EXERCISE GOAL: Return the full listing unchanged, excluding any images it contains.

** COLLECTED DATA follows **

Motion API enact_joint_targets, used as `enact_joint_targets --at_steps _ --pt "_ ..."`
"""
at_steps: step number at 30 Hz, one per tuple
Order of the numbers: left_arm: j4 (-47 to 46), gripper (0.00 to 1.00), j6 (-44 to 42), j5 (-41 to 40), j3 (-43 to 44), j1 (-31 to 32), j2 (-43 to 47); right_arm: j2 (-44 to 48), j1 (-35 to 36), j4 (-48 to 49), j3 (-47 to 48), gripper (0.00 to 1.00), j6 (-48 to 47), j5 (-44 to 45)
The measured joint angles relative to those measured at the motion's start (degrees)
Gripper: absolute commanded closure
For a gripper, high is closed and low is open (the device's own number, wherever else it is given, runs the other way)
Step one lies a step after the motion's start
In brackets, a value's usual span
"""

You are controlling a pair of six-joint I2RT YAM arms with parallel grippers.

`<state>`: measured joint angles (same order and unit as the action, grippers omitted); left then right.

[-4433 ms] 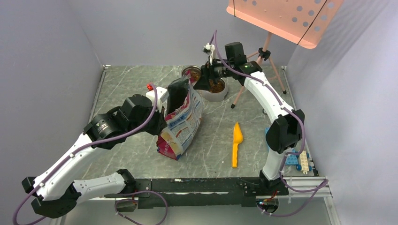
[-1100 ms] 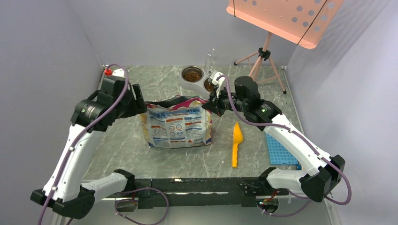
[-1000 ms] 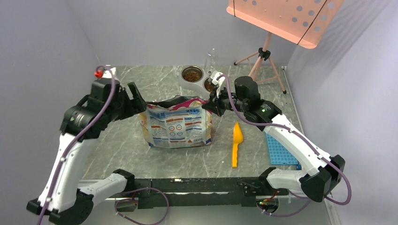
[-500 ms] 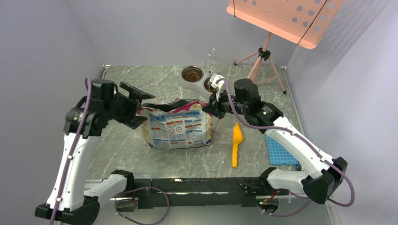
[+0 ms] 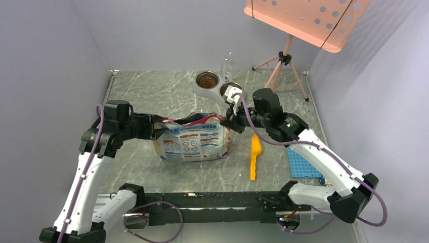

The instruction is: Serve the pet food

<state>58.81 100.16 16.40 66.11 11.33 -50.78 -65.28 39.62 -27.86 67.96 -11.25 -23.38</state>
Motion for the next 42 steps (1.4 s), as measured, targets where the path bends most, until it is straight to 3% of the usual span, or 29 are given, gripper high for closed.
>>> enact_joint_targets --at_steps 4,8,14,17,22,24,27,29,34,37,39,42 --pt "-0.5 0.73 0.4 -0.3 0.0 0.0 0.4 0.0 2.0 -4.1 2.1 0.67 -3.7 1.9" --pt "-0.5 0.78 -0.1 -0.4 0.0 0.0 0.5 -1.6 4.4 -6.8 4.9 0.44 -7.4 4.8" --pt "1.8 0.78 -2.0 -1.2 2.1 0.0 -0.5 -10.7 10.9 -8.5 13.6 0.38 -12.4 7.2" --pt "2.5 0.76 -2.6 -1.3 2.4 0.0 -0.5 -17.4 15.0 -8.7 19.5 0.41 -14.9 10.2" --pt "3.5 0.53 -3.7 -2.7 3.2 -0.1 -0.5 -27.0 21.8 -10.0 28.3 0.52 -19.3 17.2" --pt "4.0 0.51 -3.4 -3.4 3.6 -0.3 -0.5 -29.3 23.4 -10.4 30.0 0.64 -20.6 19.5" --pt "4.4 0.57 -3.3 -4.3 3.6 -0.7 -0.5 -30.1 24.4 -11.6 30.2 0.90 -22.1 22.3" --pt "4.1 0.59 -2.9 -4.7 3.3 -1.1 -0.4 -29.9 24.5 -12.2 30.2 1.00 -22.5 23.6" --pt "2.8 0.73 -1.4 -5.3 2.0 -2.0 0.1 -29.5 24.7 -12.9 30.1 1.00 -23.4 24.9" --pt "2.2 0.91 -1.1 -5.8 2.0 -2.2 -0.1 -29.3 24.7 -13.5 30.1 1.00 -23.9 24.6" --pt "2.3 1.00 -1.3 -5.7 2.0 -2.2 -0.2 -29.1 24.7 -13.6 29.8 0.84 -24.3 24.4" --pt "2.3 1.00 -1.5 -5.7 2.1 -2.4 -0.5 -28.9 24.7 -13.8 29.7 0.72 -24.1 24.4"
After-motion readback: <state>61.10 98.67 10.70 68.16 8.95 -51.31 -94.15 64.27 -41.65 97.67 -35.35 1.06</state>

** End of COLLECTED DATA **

RESULT OF THE EXERCISE:
Motion API enact_joint_targets, used as `enact_joint_targets --at_steps _ --pt "_ ..."`
"""
at_steps: step number at 30 Hz, one per tuple
Order of the numbers: left_arm: j4 (-47 to 46), gripper (0.00 to 1.00), j6 (-44 to 42), j5 (-41 to 40), j3 (-43 to 44), j1 (-31 to 32), j2 (-43 to 47); right_arm: j2 (-44 to 48), j1 (-35 to 36), j4 (-48 to 49), j3 (-47 to 48), gripper (0.00 to 1.00), j6 (-48 to 47), j5 (-44 to 45)
The measured joint angles relative to those measured at the motion's start (degrees)
Gripper: absolute commanded closure
For a gripper, high is closed and low is open (the device's own number, wherever else it is given, runs the other way)
Step one lies a step after the motion's start
In brackets, a value's usual span
"""

You are controlling a pair of six-joint I2RT YAM arms with parallel grippers.

`<state>`: measured joint angles (same order and unit as the action, grippers omitted); left then right.

[-4433 ms] 
[-1100 ms] 
[-1000 ms] 
[-500 ms] 
[+0 ms] 

The instruction is: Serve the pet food

<state>58.81 100.16 16.40 66.11 11.33 -50.78 -65.28 39.62 -27.86 67.96 -11.25 -23.38</state>
Motion for the next 42 steps (1.4 s), as measured, targets where the path bends most, until it is straight to 3% of the usual span, or 29 are given, gripper high for closed.
>>> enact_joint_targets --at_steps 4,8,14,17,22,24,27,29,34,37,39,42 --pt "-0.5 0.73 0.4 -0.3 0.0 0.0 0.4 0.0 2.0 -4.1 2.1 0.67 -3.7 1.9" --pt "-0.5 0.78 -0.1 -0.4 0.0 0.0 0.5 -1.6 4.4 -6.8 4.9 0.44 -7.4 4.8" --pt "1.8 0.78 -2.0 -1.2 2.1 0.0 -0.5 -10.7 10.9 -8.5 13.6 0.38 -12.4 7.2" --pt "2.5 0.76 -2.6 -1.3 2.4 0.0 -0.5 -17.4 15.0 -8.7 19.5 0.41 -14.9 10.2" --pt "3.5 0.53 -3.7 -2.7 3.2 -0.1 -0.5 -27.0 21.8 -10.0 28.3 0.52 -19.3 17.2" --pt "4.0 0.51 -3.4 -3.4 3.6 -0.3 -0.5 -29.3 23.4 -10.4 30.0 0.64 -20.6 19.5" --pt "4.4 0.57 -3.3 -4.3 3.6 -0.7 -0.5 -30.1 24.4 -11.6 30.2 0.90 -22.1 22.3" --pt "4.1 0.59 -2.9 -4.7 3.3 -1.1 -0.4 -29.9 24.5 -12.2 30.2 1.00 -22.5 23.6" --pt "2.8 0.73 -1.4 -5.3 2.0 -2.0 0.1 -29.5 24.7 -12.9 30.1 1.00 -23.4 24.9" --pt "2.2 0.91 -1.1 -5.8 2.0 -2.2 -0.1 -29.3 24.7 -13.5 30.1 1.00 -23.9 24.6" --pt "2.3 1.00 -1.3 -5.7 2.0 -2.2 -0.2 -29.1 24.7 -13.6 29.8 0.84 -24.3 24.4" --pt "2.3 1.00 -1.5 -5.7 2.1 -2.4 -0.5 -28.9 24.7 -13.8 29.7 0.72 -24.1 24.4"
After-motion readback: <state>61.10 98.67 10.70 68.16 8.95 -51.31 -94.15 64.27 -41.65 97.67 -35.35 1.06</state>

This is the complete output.